### Required work
Each entry needs to be repeated exactly, with nothing added or removed.

Data to examine below:

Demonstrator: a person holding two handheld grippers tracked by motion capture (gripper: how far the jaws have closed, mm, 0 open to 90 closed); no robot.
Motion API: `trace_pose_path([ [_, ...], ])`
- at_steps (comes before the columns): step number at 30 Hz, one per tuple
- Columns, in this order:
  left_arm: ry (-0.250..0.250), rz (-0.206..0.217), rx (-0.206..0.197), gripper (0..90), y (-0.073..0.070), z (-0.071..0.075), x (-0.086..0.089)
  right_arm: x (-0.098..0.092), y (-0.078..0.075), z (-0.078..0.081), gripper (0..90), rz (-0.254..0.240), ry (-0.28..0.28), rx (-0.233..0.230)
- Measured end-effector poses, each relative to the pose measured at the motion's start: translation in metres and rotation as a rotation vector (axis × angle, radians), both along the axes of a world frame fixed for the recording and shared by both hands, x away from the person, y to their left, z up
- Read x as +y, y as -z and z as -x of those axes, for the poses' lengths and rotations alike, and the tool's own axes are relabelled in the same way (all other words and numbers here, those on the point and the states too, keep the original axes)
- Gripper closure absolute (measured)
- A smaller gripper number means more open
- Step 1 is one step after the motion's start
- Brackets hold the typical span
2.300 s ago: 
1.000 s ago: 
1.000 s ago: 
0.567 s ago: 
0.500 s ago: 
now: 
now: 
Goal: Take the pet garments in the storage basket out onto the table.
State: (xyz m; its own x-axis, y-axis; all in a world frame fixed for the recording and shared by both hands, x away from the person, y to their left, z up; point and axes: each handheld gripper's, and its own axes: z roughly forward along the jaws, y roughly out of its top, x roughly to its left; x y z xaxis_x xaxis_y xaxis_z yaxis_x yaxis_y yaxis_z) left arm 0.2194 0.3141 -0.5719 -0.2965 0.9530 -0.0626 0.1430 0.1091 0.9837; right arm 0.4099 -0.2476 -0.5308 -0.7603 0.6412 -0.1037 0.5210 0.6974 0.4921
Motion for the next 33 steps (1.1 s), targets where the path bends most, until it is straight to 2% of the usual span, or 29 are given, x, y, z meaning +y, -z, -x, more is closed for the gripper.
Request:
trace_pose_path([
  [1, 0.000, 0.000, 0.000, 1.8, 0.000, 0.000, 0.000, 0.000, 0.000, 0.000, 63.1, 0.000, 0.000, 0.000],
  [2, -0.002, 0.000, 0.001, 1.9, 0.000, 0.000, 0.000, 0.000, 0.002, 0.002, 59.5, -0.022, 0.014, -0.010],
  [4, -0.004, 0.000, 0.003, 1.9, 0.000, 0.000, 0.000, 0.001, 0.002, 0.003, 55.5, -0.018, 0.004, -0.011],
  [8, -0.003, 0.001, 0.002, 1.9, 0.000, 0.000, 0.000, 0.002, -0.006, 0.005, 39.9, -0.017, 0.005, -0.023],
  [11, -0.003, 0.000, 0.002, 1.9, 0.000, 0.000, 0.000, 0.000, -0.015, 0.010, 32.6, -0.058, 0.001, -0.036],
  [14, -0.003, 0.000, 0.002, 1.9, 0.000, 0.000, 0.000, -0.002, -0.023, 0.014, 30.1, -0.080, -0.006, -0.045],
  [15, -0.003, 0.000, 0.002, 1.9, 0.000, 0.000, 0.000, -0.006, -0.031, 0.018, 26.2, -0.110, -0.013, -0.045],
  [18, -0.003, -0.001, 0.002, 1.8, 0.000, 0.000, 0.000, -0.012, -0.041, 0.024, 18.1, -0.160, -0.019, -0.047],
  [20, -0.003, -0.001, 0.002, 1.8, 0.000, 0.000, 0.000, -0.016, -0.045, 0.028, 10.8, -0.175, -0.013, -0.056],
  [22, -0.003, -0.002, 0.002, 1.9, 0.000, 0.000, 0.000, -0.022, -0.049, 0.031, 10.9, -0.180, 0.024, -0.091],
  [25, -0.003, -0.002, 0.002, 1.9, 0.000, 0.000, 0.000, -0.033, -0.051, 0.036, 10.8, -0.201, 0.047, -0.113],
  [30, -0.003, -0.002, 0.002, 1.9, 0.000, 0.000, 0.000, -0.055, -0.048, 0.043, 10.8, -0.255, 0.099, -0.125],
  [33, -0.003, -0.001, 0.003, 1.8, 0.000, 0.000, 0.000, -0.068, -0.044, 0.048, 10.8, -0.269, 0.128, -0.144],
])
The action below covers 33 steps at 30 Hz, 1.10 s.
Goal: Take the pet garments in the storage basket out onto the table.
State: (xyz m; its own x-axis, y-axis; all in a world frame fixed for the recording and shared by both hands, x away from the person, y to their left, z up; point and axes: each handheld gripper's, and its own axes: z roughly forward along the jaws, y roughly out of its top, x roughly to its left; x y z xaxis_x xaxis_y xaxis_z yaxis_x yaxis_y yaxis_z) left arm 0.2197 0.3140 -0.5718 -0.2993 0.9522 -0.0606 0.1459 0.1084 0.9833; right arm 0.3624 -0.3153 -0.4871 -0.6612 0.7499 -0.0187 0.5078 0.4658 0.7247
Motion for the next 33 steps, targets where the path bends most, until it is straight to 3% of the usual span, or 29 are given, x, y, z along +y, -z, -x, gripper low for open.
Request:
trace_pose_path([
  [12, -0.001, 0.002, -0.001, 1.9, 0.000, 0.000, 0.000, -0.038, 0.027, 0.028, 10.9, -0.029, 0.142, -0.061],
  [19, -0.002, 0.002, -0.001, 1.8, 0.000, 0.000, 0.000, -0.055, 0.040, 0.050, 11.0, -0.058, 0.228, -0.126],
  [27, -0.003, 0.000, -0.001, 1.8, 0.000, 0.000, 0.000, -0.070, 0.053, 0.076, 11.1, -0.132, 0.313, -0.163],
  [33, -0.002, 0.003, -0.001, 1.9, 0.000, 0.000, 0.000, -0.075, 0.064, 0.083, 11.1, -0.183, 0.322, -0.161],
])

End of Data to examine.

### Answer section
Demonstrator: a person holding two handheld grippers tracked by motion capture (gripper: how far the jaws have closed, mm, 0 open to 90 closed); no robot.
Motion API: `trace_pose_path([ [_, ...], ])`
- at_steps (comes before the columns): step number at 30 Hz, one per tuple
- Columns, in this order:
  left_arm: ry (-0.250..0.250), rz (-0.206..0.217), rx (-0.206..0.197), gripper (0..90), y (-0.073..0.070), z (-0.071..0.075), x (-0.086..0.089)
  right_arm: x (-0.098..0.092), y (-0.078..0.075), z (-0.078..0.081), gripper (0..90), rz (-0.254..0.240), ry (-0.28..0.28), rx (-0.233..0.230)
- Measured end-effector poses, each relative to the pose measured at the motion's start: translation in metres and rotation as a rotation vector (axis × angle, radians), both along the axes of a world frame fixed for the recording and shared by both hands, x away from the person, y to their left, z up
- Read x as +y, y as -z and z as -x of those axes, for the poses' lengths and rotations alike, and the tool's own axes are relabelled in the same way (all other words and numbers here, those on the point and the states too, keep the original axes)
- Gripper closure absolute (measured)
- A smaller gripper number means more open
- Step 1 is one step after the motion's start
- Brackets hold the typical span
2.300 s ago: 
1.000 s ago: 
1.000 s ago: 
0.567 s ago: 
0.500 s ago: 
now: 
now: 
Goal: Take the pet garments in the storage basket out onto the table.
State: (xyz m; its own x-axis, y-axis; all in a world frame fixed for the recording and shared by both hands, x away from the person, y to their left, z up; point and axes: each handheld gripper's, and its own axes: z roughly forward along the jaws, y roughly out of its top, x roughly to its left; x y z xaxis_x xaxis_y xaxis_z yaxis_x yaxis_y yaxis_z) left arm 0.2194 0.3141 -0.5719 -0.2965 0.9530 -0.0626 0.1430 0.1091 0.9837; right arm 0.4099 -0.2476 -0.5308 -0.7603 0.6412 -0.1037 0.5210 0.6974 0.4921
Motion for the next 33 steps (1.1 s), targets where the path bends most, until it is straight to 2% of the usual span, or 29 are given, x, y, z meaning +y, -z, -x, more is closed for the gripper.
Request:
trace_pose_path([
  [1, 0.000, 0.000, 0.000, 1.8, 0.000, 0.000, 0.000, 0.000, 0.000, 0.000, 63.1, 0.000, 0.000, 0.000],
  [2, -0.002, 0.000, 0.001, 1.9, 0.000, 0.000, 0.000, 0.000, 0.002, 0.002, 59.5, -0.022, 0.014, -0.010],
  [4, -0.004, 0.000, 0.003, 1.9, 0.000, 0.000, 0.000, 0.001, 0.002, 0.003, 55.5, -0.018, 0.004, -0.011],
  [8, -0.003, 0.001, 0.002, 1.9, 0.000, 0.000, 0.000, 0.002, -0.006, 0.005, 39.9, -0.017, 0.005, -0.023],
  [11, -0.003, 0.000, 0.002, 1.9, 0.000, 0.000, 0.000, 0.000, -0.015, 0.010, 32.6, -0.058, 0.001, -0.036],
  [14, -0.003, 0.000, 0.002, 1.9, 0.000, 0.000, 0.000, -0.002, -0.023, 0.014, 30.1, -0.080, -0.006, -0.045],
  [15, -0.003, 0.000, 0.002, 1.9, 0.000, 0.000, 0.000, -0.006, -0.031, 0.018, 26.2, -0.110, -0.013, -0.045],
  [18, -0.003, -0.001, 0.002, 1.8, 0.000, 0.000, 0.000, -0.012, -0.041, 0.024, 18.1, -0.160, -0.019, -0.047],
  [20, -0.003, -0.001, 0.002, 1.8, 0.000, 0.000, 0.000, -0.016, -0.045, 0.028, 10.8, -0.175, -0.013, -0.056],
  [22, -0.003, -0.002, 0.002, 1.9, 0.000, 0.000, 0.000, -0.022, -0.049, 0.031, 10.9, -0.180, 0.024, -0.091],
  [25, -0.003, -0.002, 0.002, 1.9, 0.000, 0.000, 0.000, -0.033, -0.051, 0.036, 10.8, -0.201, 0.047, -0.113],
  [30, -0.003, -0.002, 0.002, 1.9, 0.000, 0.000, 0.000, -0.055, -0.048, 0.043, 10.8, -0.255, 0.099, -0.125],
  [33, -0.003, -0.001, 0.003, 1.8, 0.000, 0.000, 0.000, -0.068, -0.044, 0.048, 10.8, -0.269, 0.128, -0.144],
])
The action below covers 33 steps at 30 Hz, 1.10 s.
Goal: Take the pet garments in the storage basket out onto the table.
State: (xyz m; its own x-axis, y-axis; all in a world frame fixed for the recording and shared by both hands, x away from the person, y to their left, z up; point and axes: each handheld gripper's, and its own axes: z roughly forward along the jaws, y roughly out of its top, x roughly to its left; x y z xaxis_x xaxis_y xaxis_z yaxis_x yaxis_y yaxis_z) left arm 0.2197 0.3140 -0.5718 -0.2993 0.9522 -0.0606 0.1459 0.1084 0.9833; right arm 0.3624 -0.3153 -0.4871 -0.6612 0.7499 -0.0187 0.5078 0.4658 0.7247
Motion for the next 33 steps, targets where the path bends most, until it is straight to 3% of the usual span, or 29 are given, x, y, z along +y, -z, -x, gripper low for open.
Request:
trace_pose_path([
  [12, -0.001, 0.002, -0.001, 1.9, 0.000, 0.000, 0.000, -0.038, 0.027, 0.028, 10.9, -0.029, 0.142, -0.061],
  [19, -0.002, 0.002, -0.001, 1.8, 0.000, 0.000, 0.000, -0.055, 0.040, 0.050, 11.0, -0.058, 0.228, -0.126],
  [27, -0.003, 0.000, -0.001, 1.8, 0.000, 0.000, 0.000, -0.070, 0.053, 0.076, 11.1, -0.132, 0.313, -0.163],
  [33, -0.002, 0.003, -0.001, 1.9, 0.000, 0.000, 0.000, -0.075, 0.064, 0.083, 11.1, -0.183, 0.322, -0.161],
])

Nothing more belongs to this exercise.